Most Georgetown students fulfill the first-year writing requirement of the Core Curriculum by taking WRIT015: Writing and Culture Seminar. The course links rhetorical analysis with critical reading and writing in varied genres and styles. Faculty design their sections around varied themes and use diverse approaches, all emphasize these core ideas about writing:

The words “Writing is” over a set of interlocking triangles, each containing one of these ideas about writing: an interative process of planning, drafting, and revising; a social practice of responding, engaging, and persuading; a rhetorical strategy for analyzing, designing, and communicating; a reflective method for exploring, inquiring, and learning.

Writing is an iterative process of planning, drafting, and revising

In WRIT015, we explore and practice the multiple moves that writers make as they develop texts: deciding what to write and how, producing a draft and getting feedback, and revising and refining a text. There are different ways to approach these moves, and our courses give students opportunities to try out different strategies as they develop their projects. We encourage students to create multiple iterations of a single text and to rethink their ideas and plans even as they refine a text. 

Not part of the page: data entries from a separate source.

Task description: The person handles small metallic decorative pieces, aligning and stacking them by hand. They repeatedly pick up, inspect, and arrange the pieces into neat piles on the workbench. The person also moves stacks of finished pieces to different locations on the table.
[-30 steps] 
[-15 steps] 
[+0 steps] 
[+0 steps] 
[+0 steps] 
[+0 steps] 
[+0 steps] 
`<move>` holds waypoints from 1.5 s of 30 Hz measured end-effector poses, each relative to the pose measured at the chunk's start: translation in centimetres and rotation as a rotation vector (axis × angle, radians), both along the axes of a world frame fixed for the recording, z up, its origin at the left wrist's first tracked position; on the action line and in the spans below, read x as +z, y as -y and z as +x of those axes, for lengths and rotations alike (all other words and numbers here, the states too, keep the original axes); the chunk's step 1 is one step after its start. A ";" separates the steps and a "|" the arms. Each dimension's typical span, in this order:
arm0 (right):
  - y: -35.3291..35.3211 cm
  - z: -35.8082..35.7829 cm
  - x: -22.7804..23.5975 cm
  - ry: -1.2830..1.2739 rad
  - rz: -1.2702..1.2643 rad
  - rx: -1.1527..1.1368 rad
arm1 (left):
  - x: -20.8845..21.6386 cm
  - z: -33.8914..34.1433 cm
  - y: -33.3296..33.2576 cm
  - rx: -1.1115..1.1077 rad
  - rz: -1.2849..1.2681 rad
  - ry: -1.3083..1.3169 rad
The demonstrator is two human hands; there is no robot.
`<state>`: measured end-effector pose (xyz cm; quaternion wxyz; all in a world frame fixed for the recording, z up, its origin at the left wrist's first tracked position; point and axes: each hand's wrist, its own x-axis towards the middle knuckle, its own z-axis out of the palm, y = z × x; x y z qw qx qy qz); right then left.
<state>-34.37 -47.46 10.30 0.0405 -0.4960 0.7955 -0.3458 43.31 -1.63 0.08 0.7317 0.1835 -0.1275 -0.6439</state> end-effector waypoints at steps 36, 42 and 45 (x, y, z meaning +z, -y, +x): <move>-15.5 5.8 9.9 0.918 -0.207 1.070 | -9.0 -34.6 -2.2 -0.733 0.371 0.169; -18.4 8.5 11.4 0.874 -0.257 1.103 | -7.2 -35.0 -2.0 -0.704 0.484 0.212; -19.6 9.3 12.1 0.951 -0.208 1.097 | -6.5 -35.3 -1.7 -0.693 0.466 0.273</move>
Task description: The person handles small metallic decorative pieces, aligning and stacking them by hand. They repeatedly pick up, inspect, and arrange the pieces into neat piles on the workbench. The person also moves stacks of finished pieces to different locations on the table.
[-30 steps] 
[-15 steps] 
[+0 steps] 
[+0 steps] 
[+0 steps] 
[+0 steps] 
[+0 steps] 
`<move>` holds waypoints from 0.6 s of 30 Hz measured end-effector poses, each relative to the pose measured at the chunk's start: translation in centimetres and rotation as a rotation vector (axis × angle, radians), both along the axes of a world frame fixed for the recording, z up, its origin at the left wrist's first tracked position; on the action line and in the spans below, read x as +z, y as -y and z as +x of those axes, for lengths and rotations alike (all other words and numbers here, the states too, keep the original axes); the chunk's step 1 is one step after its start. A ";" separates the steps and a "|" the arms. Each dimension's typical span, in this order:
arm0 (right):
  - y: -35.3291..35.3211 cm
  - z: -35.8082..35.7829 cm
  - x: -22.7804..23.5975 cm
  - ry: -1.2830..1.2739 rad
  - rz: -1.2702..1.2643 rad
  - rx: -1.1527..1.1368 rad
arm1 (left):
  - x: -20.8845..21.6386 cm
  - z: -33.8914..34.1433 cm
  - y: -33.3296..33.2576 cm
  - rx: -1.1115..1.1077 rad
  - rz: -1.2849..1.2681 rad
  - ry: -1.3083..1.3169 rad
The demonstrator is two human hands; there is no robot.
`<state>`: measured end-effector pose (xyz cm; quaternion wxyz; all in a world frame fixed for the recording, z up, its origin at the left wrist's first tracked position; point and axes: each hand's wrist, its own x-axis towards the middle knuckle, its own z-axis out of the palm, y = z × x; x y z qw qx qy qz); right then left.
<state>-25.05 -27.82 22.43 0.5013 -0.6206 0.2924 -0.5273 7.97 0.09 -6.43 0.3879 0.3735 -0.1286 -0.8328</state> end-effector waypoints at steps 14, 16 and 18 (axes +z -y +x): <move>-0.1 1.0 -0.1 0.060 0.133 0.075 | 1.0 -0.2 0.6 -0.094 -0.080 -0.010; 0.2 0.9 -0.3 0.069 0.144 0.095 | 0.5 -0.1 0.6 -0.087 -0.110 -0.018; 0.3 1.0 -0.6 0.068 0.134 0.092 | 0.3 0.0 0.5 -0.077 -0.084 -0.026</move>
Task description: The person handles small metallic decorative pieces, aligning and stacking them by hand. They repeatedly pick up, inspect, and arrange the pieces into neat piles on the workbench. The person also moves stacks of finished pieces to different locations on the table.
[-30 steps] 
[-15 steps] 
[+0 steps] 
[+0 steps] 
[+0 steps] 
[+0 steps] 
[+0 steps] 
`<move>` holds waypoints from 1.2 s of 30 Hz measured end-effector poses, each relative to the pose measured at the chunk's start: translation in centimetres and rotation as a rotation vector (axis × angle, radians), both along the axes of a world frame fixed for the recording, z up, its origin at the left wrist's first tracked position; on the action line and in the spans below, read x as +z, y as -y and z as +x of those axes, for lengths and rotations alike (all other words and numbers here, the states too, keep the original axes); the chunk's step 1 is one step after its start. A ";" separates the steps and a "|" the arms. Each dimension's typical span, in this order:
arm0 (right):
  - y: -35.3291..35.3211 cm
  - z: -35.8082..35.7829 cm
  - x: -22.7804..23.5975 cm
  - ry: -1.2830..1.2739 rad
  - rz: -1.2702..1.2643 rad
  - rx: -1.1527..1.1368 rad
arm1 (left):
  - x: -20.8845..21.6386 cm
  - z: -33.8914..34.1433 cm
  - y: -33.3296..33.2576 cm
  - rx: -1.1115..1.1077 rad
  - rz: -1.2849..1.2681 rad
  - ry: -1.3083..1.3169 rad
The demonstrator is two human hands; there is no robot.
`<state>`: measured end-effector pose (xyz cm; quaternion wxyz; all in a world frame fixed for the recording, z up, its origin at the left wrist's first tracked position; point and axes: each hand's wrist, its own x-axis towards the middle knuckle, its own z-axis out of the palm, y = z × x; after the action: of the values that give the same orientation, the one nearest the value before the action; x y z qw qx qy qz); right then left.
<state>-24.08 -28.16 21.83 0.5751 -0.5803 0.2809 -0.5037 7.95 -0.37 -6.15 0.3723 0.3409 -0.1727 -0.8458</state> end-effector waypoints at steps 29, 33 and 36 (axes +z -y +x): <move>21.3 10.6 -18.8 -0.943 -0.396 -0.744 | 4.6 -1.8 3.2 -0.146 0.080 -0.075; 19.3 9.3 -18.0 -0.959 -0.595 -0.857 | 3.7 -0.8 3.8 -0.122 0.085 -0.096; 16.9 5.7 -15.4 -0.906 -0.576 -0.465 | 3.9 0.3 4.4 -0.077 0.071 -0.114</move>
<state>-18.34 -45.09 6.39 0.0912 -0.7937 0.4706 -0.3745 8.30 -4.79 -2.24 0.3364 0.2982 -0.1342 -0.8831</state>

Writing is a social process of responding, engaging, and persuading

When we write, we join ongoing conversations about issues and ideas. In WRIT015, students use writing to respond to, connect with, and influence others. Some of their audiences are conceptual, as when students respond to readings or write as if they were addressing experts in a field or readers of a newspaper or magazine. But we also give students opportunities to write for real audiences. They have crafted Wikipedia entries, revised webpages for non-profit organizations, and developed proposals for solving campus problems. These projects deploy writing to engage and even intervene in the world beyond the classroom. Collaborative assignments also provide opportunities for students to articulate and debate rhetorical strategies as they work together to develop ideas and produce texts.

Writing is a rhetorical strategy for analyzing, designing, and communicating

Different writing situations demand different ways of writing. Chemists make arguments in ways that are very different from Classicists, and a short professional proposal requires a style and form different from what would work in a book review or academic essay. No first-year writing class can prepare students for every writing situation. Instead, WRIT015 concentrates on helping students learn rhetorical thinking. This involves analyzing the audience, context, and expectations of a writing situation; designing texts to fit the situation; and translating their analysis and design into a finished piece.  We do that by examining the choices other writers made about how to communicate, by analyzing different writing situations and varied genres, and by practicing ways of adapting their writing styles, structures, and content. 

Writing is a reflective method of exploring, inquiring, and learning

Writing makes thinking visible, but it is also a way to clarify and advance thinking. In WRIT015, we use writing as a tool to explore and develop ideas, as a means of documenting thinking, and as a resource for examining and further advancing thinking. In practice, this means that students write about ideas and about writing situations, often as part of the iterative process of developing a project. After they complete a project and, in many cases, at the end of the semester, they write about how they approached a writing task, how their writing has developed, and any difficulties they’ve experienced.